= EXERCISE DESCRIPTION =
Set down exactly the first line of the entries and every line after it, through the line with "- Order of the".

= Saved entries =
..............................

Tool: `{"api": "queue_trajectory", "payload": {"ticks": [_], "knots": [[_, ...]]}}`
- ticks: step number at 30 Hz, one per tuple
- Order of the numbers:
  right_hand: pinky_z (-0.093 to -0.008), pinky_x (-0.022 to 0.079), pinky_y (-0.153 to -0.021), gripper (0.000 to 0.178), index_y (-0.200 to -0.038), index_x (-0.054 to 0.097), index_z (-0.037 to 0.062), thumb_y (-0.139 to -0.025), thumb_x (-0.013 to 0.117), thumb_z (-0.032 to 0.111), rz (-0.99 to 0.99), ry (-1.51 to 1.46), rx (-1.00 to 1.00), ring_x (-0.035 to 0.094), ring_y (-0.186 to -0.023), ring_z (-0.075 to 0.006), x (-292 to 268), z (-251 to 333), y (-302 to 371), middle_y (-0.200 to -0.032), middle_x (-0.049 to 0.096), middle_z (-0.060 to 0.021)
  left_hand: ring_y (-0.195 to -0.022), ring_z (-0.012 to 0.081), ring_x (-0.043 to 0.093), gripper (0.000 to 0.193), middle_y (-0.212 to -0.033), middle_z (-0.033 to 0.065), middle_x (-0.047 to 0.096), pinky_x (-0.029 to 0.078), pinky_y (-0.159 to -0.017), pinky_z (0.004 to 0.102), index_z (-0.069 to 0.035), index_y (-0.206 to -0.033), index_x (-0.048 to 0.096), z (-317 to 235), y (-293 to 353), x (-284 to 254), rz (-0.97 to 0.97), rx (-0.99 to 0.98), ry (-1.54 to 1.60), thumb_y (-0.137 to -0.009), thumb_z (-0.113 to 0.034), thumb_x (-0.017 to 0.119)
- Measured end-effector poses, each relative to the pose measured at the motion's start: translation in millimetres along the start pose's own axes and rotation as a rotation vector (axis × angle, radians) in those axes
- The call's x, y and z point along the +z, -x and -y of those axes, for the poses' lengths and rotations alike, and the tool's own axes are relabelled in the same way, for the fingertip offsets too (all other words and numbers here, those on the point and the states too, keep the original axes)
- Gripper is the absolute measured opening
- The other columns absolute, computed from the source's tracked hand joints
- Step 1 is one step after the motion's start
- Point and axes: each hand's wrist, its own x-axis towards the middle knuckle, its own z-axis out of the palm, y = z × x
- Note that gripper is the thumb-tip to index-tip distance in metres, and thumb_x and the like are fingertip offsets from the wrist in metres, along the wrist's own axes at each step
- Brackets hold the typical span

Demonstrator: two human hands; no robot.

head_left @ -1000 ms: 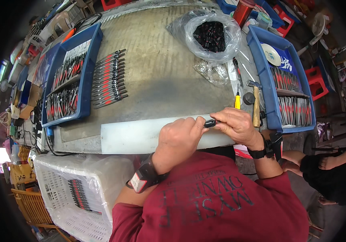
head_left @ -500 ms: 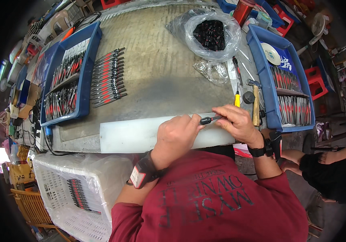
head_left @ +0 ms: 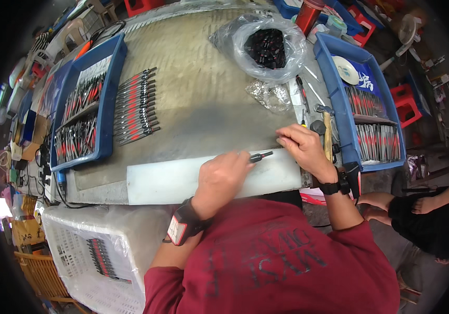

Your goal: The person repeatedly picks up a metal rod and a small black cap, aligns them, and presses the cap onto the rod end. They place the assembled unit on the table and repeat the process with additional parts from nearby trays and a plastic bag.

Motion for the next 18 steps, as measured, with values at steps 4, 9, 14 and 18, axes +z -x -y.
{"api": "queue_trajectory", "payload": {"ticks": [4,9,14,18], "knots": [[-0.0312,0.048,-0.063,0.014,-0.094,0.066,-0.0023,-0.083,0.065,0.006,-0.038,0.041,0.073,0.062,-0.071,-0.0251,-5.2,-13.4,-15.0,-0.082,0.064,-0.0134,-0.056,0.0273,0.055,0.018,-0.066,0.0085,0.051,0.045,-0.049,0.038,-0.005,-0.091,0.058,6.2,3.4,7.0,0.031,-0.032,0.008,-0.079,-0.014,0.069],[-0.0345,0.049,-0.066,0.015,-0.094,0.066,-0.0022,-0.084,0.064,0.008,-0.087,0.146,0.06,0.063,-0.075,-0.0302,-4.0,-34.0,-37.3,-0.083,0.065,-0.015,-0.062,0.0282,0.059,0.013,-0.069,0.01,0.055,0.048,-0.051,0.0398,-0.007,-0.08,0.054,10.3,11.6,14.3,0.14,-0.117,-0.003,-0.083,-0.016,0.063],[-0.0374,0.049,-0.069,0.015,-0.091,0.067,-0.0009,-0.084,0.062,0.011,-0.104,0.201,0.034,0.063,-0.078,-0.033,0.3,-56.0,-56.2,-0.085,0.065,-0.0163,-0.054,0.0276,0.056,0.018,-0.066,0.0086,0.052,0.044,-0.047,0.0381,-0.006,-0.089,0.059,13.3,13.7,19.3,0.061,-0.077,0.013,-0.08,-0.016,0.069],[-0.0399,0.048,-0.071,0.015,-0.089,0.067,-0.0003,-0.083,0.061,0.012,-0.065,0.278,-0.002,0.062,-0.078,-0.0338,11.7,-70.1,-70.8,-0.084,0.065,-0.0166,-0.054,0.0267,0.056,0.018,-0.066,0.0081,0.052,0.044,-0.048,0.0375,-0.006,-0.09,0.059,13.1,13.9,19.7,0.053,-0.082,0.012,-0.079,-0.016,0.07]]}}
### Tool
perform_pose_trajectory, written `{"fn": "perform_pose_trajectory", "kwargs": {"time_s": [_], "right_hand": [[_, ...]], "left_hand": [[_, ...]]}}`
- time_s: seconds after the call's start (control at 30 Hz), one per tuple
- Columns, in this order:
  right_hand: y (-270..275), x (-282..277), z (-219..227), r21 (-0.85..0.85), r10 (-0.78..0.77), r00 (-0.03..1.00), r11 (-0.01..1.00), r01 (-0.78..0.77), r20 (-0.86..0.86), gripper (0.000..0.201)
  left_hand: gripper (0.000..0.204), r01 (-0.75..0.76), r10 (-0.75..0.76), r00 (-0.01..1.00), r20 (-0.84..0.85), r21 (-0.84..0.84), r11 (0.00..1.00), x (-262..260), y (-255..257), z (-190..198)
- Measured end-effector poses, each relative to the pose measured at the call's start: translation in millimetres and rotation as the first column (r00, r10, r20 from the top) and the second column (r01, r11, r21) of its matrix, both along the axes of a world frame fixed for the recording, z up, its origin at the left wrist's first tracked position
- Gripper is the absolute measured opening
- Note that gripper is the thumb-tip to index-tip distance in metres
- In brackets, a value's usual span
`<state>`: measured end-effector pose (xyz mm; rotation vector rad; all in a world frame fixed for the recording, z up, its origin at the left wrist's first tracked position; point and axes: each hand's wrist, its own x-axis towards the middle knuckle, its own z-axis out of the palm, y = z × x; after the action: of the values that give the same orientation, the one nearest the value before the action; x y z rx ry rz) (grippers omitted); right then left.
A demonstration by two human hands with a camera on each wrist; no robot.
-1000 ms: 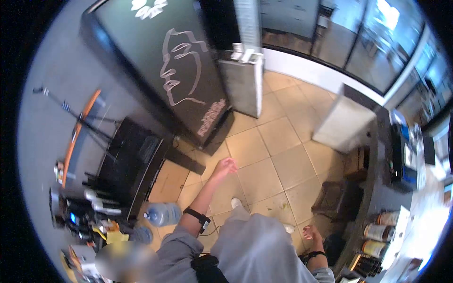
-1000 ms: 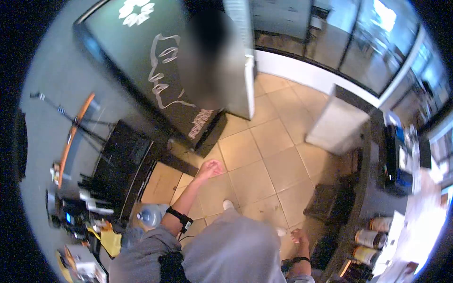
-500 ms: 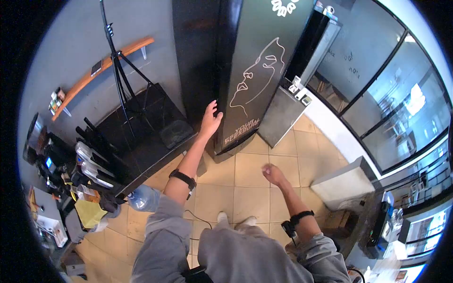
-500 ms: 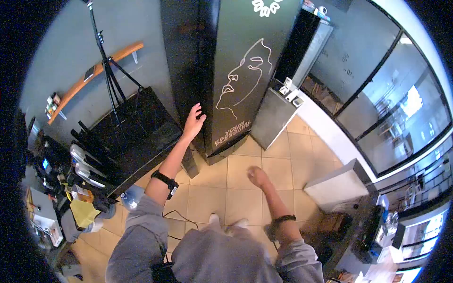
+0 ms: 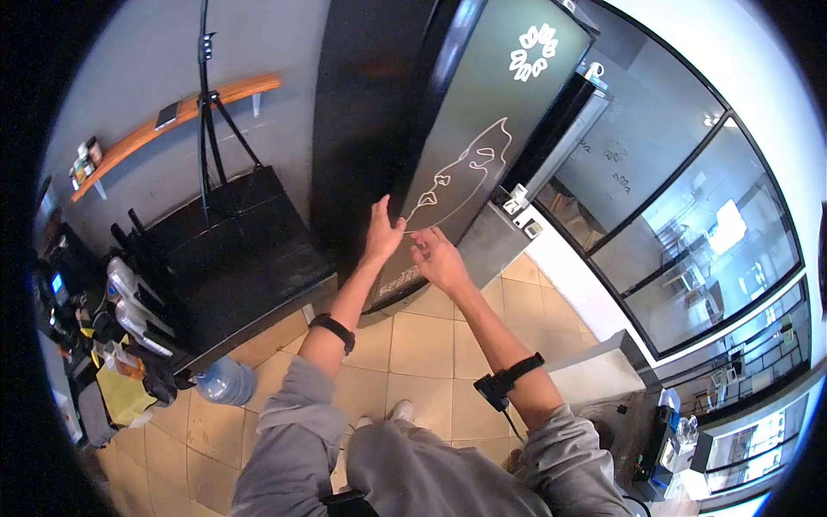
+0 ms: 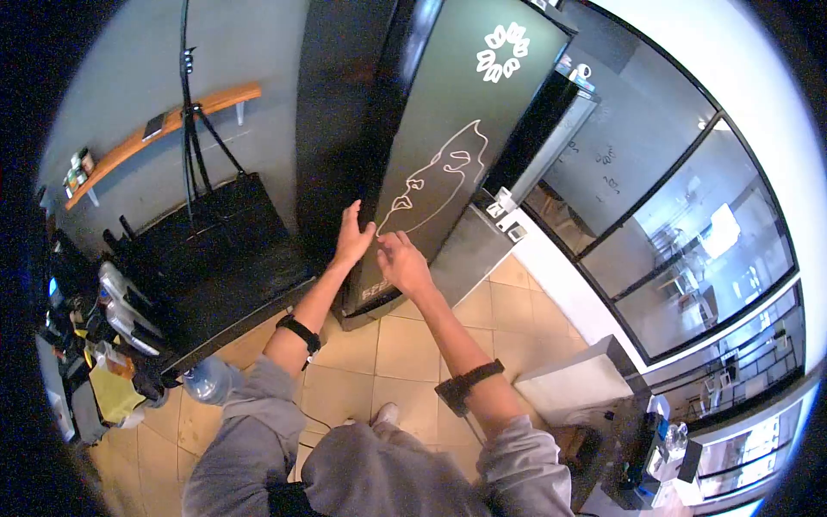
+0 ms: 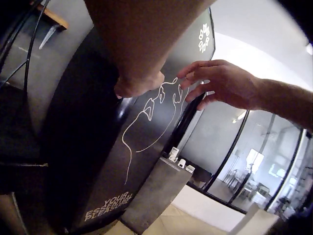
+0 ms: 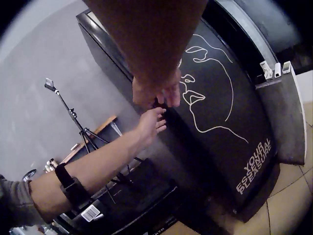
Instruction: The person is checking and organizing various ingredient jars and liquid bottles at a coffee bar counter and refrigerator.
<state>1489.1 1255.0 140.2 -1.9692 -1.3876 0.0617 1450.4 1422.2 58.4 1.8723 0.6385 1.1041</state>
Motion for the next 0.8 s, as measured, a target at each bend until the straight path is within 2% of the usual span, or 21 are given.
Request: {"fn": "perform_pose_trajectory", "kwargs": {"time_s": [0.07, 0.13, 0.2, 0.23, 0.3, 0.47, 0.53, 0.63, 0.7, 0.73, 0.8], "right_hand": [[4, 8, 7, 0.008, 0.004, 0.992, 1.000, -0.005, 0.129, 0.025], [7, 18, 12, -0.016, -0.036, 0.996, 0.999, 0.037, 0.078, 0.026], [9, 23, 17, 0.072, -0.053, 0.993, 0.996, 0.045, 0.108, 0.030], [7, 22, 20, 0.069, -0.062, 0.991, 0.996, 0.055, 0.114, 0.030], [5, 20, 29, 0.093, -0.089, 0.994, 0.991, 0.095, -0.064, 0.029], [3, 19, 30, 0.145, -0.124, 0.991, 0.981, 0.131, -0.057, 0.034], [7, 21, 37, 0.178, -0.133, 0.991, 0.975, 0.135, -0.023, 0.037], [13, 22, 48, 0.245, -0.155, 0.988, 0.958, 0.147, 0.017, 0.047], [20, 20, 60, 0.316, -0.201, 0.976, 0.934, 0.165, 0.086, 0.062], [23, 18, 68, 0.316, -0.198, 0.977, 0.935, 0.162, 0.085, 0.062], [31, 20, 82, 0.377, -0.185, 0.979, 0.916, 0.139, 0.088, 0.078]], "left_hand": [[0.061, -0.021, 0.021, 1.000, -0.007, 0.003, 1.000, 11, 11, -12], [0.059, -0.100, 0.099, 0.995, 0.020, 0.042, 0.994, 14, 13, -12], [0.055, -0.066, 0.065, 0.997, 0.051, 0.020, 0.998, 13, 19, -8], [0.044, -0.082, 0.080, 0.992, 0.101, 0.017, 0.996, 13, 20, -6], [0.040, -0.101, 0.101, 0.992, 0.070, 0.003, 0.995, 13, 21, -4], [0.029, -0.152, 0.151, 0.987, 0.061, 0.007, 0.988, 17, 25, -5], [0.021, -0.169, 0.169, 0.986, 0.004, 0.008, 0.986, 19, 27, -3], [0.019, -0.193, 0.193, 0.981, 0.027, 0.026, 0.981, 18, 26, -3], [0.020, -0.193, 0.191, 0.980, 0.055, 0.033, 0.981, 21, 28, -3], [0.022, -0.194, 0.190, 0.979, 0.076, 0.039, 0.980, 21, 29, -5], [0.022, -0.196, 0.194, 0.980, 0.053, 0.056, 0.979, 20, 32, -7]]}}
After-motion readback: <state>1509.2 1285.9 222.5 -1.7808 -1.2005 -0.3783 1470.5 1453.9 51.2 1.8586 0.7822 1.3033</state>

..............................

= REPLY =
Tool: `{"api": "queue_trajectory", "payload": {"ticks": [_], "knots": [[_, ...]]}}`
- ticks: step number at 30 Hz, one per tuple
- Order of the numbers:

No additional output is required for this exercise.